There are men like this, but they are after something that you're not.

You don't know how to tell the creeps from the genuine ones until you talk to them and get to know them. It's the only way. Eventually you'll find someone.

ありがとう;592312 said:
But I know there are some guys who have higher sex drive and still want a meaningful relationship, I still believe if he really liked you, he will wait.
Absolutely right.
 

Waybuloo

Well-known member
I wouldn't think someone was stringing me along. Some people either aren't comfortable with things getting physical too soon, or are afraid that the other person might only be after sex. Different people are comfortable progressing at different speeds, but I think you're right about it being a good idea to indicate at the outset that she wants to take things a little slower.
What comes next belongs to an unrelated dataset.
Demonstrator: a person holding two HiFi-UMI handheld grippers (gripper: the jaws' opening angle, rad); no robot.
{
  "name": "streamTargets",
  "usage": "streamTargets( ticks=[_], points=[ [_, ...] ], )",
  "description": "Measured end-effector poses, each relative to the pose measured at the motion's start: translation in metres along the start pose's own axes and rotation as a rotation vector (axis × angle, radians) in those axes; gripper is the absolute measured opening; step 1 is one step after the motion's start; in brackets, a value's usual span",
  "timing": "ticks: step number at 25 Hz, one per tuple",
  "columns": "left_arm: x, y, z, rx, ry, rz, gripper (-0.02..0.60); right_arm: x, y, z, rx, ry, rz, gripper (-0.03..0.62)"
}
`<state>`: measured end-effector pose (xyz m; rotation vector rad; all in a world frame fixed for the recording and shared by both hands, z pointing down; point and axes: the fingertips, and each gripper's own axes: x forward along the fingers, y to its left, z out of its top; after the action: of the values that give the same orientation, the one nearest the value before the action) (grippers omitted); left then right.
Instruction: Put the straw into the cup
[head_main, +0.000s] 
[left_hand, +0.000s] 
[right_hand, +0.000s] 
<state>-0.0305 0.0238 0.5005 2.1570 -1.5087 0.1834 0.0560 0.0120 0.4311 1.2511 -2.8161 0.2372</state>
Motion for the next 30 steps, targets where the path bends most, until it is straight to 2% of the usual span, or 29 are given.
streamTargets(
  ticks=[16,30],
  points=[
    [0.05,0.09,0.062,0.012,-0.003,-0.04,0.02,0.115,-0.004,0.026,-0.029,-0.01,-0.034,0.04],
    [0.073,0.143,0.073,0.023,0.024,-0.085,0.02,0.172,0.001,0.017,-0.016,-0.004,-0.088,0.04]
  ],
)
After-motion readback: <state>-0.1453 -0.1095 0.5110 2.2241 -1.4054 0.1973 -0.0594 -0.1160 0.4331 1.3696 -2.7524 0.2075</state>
It isn't always that simple. Sometimes you might meet a guy you like but don't necessarily instantly picture you and him together in a physical relationship. This is no indication of whether she is willing to have sex once everything gets going. Sometimes it's just hard to break the threshold. Anyone watched Sex and the City? Charlotte and Trey got married and Trey had trouble having sex with Charlotte because he saw her as a 'lady' even though he had a healthy sex drive. But he loved her very much. The best thing to do in this situation is for the guy to approach the girl in a physical way one step at a time - from kissing to longer kissing and then go from there, you get to test the waters and get her used to physical affection at the same time.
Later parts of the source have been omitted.